> _Exercise requirements_
Scan the entries below and extract each line with the word "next" in it.

________________

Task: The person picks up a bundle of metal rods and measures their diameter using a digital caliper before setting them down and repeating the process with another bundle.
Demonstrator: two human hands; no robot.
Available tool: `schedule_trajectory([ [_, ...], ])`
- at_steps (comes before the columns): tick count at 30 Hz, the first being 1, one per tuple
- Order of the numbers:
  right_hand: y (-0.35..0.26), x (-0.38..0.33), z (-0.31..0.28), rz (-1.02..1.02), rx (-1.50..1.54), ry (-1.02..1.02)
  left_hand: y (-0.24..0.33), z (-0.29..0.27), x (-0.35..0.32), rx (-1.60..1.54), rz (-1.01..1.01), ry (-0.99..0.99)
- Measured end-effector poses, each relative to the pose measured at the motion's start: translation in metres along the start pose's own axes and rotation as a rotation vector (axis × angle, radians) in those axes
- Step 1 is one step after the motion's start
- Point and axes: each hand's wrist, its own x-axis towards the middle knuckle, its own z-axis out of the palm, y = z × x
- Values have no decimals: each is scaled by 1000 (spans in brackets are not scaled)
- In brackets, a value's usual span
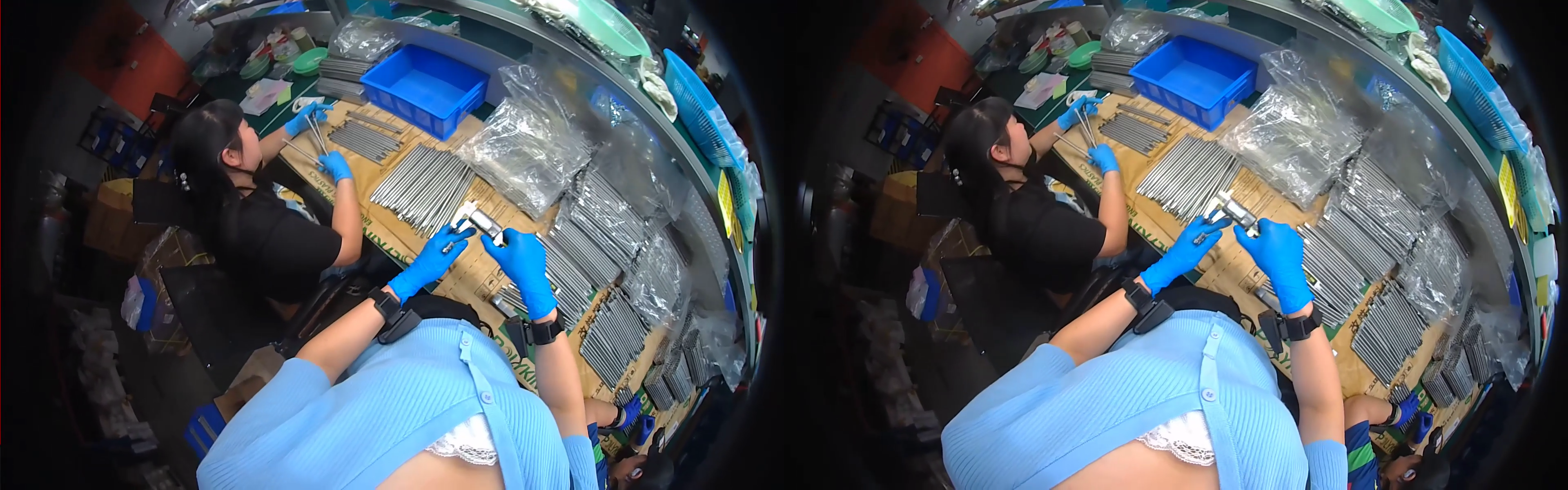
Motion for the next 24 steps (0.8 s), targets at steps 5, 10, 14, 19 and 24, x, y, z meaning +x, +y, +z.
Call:
schedule_trajectory([
  [5,0,2,-6,50,9,-34,-2,2,5,28,142,19],
  [10,2,3,-9,70,45,-51,5,-2,6,27,77,-39],
  [14,7,0,-5,71,44,-52,6,-1,5,33,118,-40],
  [19,9,-1,-4,96,21,-70,12,0,4,40,140,-53],
  [24,14,0,-9,129,29,-70,13,-2,9,65,104,-109],
])
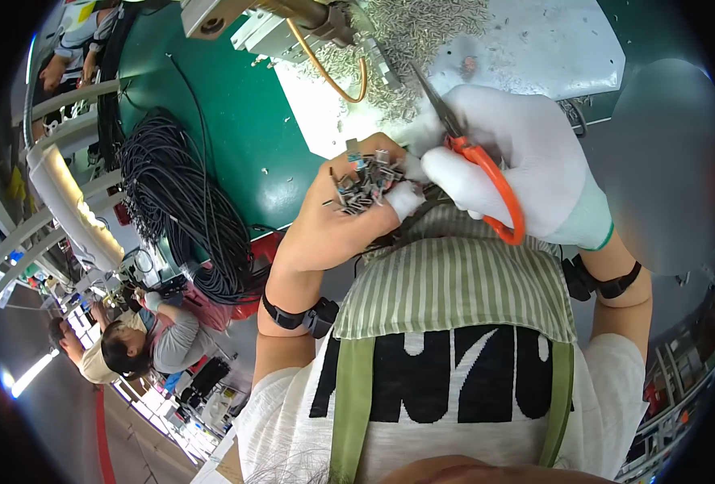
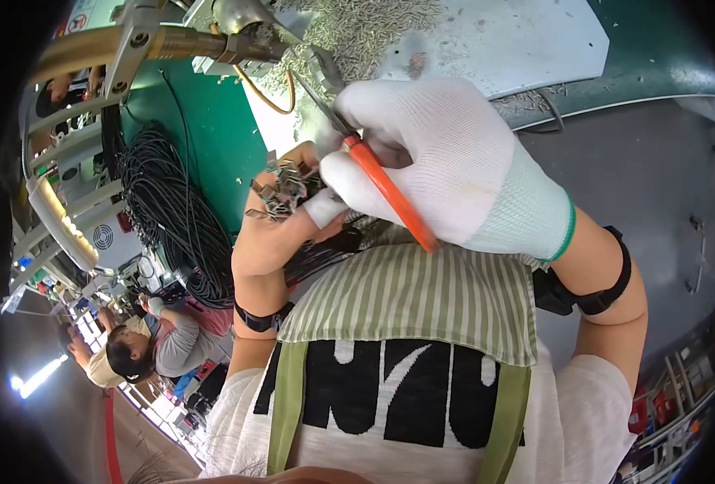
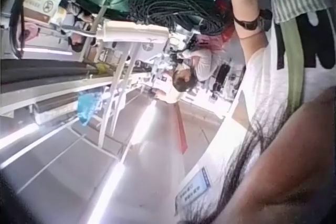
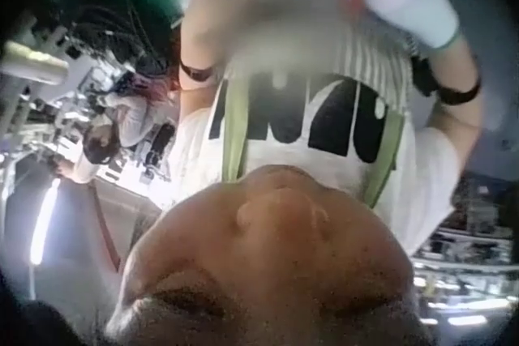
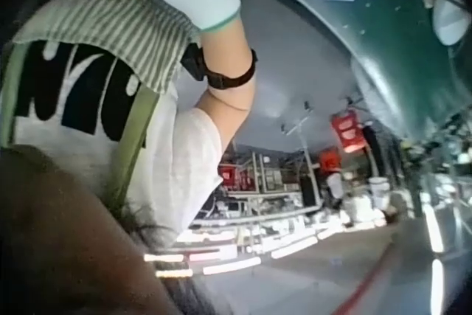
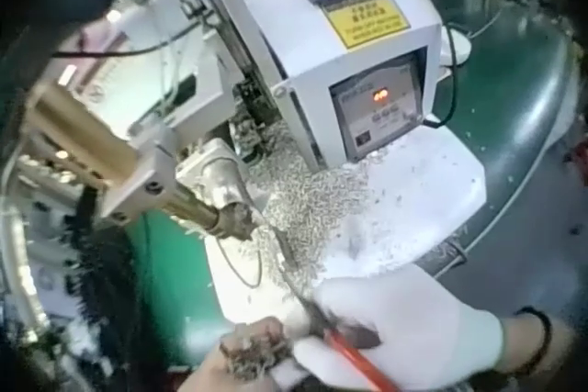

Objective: The person trims the wire ends of a cable using shears and then uses a machine to press a connector onto the cable. This process is repeated for several cables before the person gathers the finished assemblies together.

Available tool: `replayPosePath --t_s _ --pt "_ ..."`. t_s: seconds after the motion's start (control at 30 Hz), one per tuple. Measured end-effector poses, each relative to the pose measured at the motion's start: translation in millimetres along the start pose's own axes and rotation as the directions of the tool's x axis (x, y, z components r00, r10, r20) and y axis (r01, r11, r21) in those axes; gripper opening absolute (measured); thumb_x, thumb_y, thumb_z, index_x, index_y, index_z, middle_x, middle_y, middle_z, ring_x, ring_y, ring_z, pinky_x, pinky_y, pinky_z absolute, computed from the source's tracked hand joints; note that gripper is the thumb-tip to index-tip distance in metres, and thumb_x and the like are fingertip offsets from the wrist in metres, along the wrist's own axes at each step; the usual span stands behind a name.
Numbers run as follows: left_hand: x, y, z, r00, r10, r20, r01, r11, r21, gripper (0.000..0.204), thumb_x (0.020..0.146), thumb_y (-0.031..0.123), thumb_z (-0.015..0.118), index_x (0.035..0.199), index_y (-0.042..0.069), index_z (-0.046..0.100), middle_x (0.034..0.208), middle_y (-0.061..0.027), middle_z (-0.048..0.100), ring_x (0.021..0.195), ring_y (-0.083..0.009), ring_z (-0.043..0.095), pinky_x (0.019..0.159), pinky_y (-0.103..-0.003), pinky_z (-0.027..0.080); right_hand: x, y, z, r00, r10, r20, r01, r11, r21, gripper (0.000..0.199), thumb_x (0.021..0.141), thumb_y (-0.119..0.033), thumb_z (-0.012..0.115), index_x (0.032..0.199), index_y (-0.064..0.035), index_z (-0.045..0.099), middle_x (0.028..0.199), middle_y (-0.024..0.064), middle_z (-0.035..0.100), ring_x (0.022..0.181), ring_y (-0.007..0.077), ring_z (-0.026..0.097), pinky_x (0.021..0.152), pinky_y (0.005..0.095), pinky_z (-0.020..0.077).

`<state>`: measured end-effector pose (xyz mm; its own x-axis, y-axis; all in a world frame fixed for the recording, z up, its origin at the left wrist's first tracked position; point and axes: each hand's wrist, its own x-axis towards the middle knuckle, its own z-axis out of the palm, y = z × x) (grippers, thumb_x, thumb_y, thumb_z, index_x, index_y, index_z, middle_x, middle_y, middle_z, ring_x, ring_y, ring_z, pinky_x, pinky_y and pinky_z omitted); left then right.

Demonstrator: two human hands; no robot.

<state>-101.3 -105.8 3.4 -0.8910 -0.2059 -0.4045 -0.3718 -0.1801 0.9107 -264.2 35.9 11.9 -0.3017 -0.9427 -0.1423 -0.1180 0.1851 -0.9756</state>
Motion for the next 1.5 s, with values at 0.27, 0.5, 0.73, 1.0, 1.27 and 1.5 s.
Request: replayPosePath --t_s 0.27,0.5,0.73,1.0,1.27,1.5 --pt "2.1 -8.0 2.3 0.986 0.163 -0.046 -0.168 0.976 -0.142 0.027 0.084 0.003 0.064 0.108 -0.002 0.053 0.083 -0.0024 0.061 0.07 -0.0064 0.053 0.06 -0.021 0.043 0.7 4.3 1.9 0.988 0.155 -0.017 -0.149 0.972 0.182 0.012 0.081 -0.01 0.063 0.087 -0.0012 0.059 0.064 0.0027 0.057 0.052 0.0072 0.052 0.05 0.0231 0.041" --pt "6.7 -1.3 -3.3 0.996 0.068 0.066 -0.048 0.962 -0.267 0.029 0.085 0.003 0.063 0.112 -0.001 0.052 0.093 -0.0052 0.061 0.074 -0.0103 0.055 0.061 -0.022 0.046 2.3 24.3 -2.0 0.881 -0.445 -0.159 0.377 0.864 -0.333 0.011 0.081 -0.011 0.064 0.084 -0.0022 0.058 0.061 0.0048 0.057 0.051 0.0119 0.056 0.05 0.0257 0.0448" --pt "9.7 -2.3 14.3 0.976 0.15 -0.161 -0.156 0.987 -0.03 0.03 0.082 0.0 0.066 0.109 0.0 0.053 0.105 -0.0088 0.059 0.083 -0.0127 0.059 0.066 -0.024 0.049 4.3 21.1 -5.2 0.915 -0.395 -0.083 0.342 0.867 -0.362 0.015 0.083 -0.014 0.063 0.083 -0.0003 0.057 0.059 0.0072 0.058 0.048 0.0122 0.057 0.046 0.0254 0.0445" --pt "15.7 -7.9 5.5 0.637 0.752 0.171 -0.646 0.399 0.651 0.031 0.079 -0.003 0.065 0.107 0.002 0.056 0.087 -0.0064 0.061 0.077 -0.0121 0.06 0.062 -0.025 0.05 1.1 1.1 -18.4 0.875 0.371 0.311 -0.467 0.817 0.339 0.02 0.088 -0.019 0.056 0.083 0.0001 0.057 0.054 0.0059 0.058 0.043 0.0107 0.053 0.046 0.024 0.0444" --pt "4.8 2.5 19.8 0.868 0.407 -0.284 -0.416 0.909 0.029 0.018 0.081 -0.002 0.064 0.097 0.0 0.057 0.082 -0.0038 0.063 0.066 -0.0084 0.058 0.058 -0.023 0.048 -2.1 21.1 15.4 0.811 -0.565 -0.15 0.45 0.767 -0.458 0.017 0.077 -0.014 0.069 0.087 -0.0029 0.062 0.061 0.0084 0.057 0.047 0.0206 0.054 0.046 0.0295 0.0419" --pt "7.5 10.0 16.3 0.904 0.236 -0.357 -0.229 0.971 0.061 0.02 0.08 -0.004 0.063 0.098 0.0 0.055 0.081 -0.001 0.061 0.069 -0.0066 0.056 0.064 -0.02 0.046 -9.2 14.9 17.1 0.799 -0.565 -0.205 0.223 0.595 -0.772 0.021 0.073 -0.013 0.073 0.09 -0.0075 0.065 0.062 0.005 0.055 0.05 0.0236 0.054 0.048 0.0323 0.042"
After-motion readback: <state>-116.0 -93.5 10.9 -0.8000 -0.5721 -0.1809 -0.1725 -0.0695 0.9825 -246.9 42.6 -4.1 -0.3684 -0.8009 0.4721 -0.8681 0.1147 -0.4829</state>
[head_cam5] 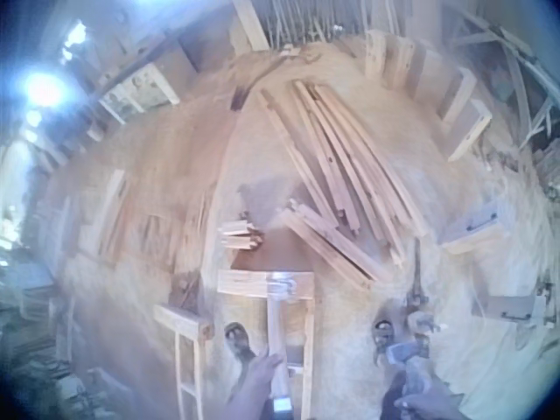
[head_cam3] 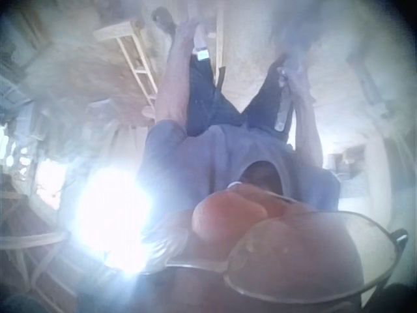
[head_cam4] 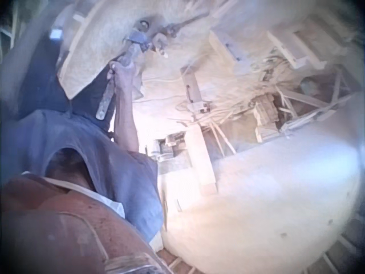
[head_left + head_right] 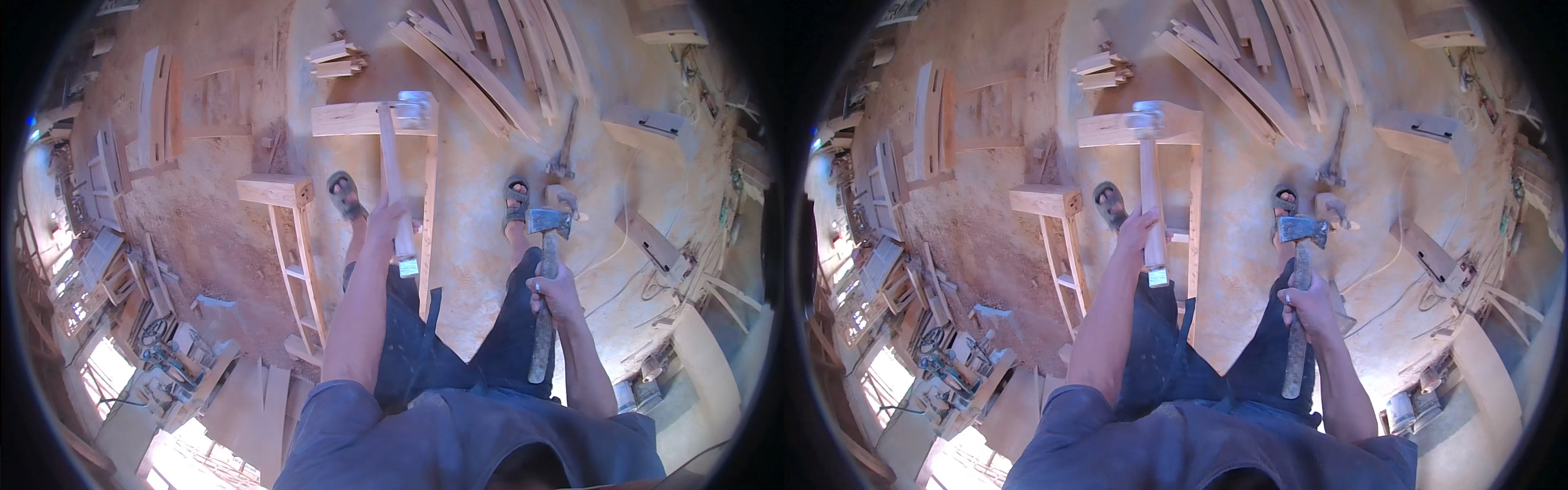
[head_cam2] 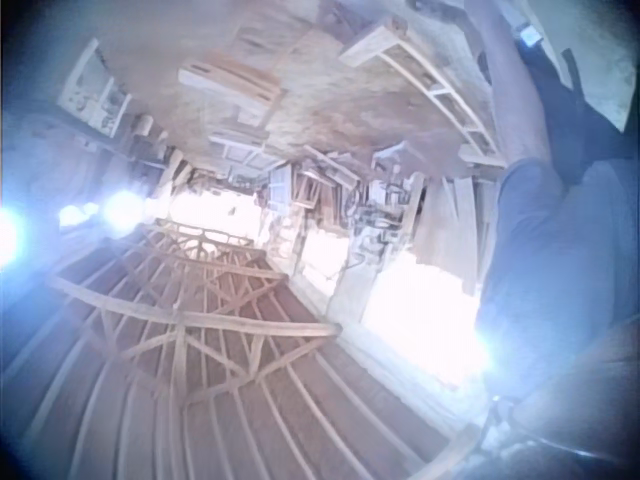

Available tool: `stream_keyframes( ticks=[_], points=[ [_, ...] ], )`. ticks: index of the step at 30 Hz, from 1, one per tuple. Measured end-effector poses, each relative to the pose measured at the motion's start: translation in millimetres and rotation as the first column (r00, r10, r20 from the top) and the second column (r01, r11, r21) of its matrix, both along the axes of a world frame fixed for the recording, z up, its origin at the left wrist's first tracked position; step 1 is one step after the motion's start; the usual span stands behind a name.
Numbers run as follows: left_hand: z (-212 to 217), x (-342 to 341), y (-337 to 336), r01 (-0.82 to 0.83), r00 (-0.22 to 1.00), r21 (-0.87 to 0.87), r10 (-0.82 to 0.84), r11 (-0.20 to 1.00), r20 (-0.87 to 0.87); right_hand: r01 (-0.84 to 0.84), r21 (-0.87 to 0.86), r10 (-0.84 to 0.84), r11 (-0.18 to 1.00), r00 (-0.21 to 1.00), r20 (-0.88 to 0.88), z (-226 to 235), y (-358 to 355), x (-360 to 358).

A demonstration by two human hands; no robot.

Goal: The person applies glue to joints, hammers wooden frames together, and uses a mallet to assemble larger components of a piece of furniture in a workshop.

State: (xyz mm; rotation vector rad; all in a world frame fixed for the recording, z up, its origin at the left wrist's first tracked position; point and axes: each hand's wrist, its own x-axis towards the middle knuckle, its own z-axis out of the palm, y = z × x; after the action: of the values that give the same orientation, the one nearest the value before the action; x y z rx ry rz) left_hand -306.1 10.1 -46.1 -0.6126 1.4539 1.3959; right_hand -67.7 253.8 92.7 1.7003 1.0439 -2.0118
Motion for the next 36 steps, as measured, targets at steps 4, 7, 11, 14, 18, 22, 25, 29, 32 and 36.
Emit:
stream_keyframes(
  ticks=[4, 7, 11, 14, 18, 22, 25, 29, 32, 36],
  points=[
    [4, -15, -16, -0.075, 0.997, 0.004, 0.075, 0.997, 0.028, -0.057, 0.09, 0.054, 0.994, 0.998, 0.034, 12, -62, -34],
    [8, -36, -40, -0.09, 0.989, 0.045, 0.085, 0.995, 0.119, -0.008, 0.089, -0.004, 0.996, 0.991, 0.134, 41, -126, -62],
    [23, -64, -62, -0.109, 0.977, 0.019, 0.103, 0.994, 0.186, 0.12, 0.004, -0.118, 0.993, 0.978, 0.174, 57, -187, -101],
    [15, -71, -76, -0.11, 0.978, 0.095, 0.091, 0.989, 0.187, 0.035, 0.011, -0.036, 0.999, 0.975, 0.218, 76, -217, -132],
    [15, -88, -74, -0.103, 0.972, 0.122, 0.074, 0.987, 0.222, -0.158, 0.086, 0.133, 0.984, 0.962, 0.239, 88, -229, -160],
    [40, -113, -59, -0.233, 0.946, 0.292, 0.147, 0.928, 0.289, -0.293, 0.162, 0.243, 0.942, 0.931, 0.272, 93, -225, -186],
    [29, -121, -45, -0.275, 0.949, 0.301, 0.206, 0.913, 0.241, -0.363, 0.274, 0.289, 0.891, 0.917, 0.275, 96, -218, -191],
    [38, -143, -30, -0.283, 0.948, 0.249, 0.232, 0.926, 0.216, -0.419, 0.522, 0.333, 0.743, 0.908, 0.255, 109, -212, -200],
    [37, -144, -19, -0.366, 0.918, 0.192, 0.319, 0.911, 0.233, -0.299, 0.734, 0.364, 0.61, 0.928, 0.075, 111, -219, -203],
    [30, -154, -4, -0.44, 0.882, 0.221, 0.371, 0.871, 0.292, -0.278, 0.894, 0.55, 0.352, 0.834, 0.042, 100, -221, -216]
  ],
)
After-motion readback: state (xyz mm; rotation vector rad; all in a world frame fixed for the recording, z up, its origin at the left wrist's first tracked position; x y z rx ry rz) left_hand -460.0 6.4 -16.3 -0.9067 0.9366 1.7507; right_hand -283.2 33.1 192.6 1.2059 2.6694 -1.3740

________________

> _Response_
Motion for the next 24 steps (0.8 s), targets at steps 5, 10, 14, 19 and 24, x, y, z meaning +x, +y, +z.
Motion for the next 1.5 s, with values at 0.27, 0.5, 0.73, 1.0, 1.27 and 1.5 s.
Motion for the next 36 steps, as measured, targets at steps 4, 7, 11, 14, 18, 22, 25, 29, 32 and 36.

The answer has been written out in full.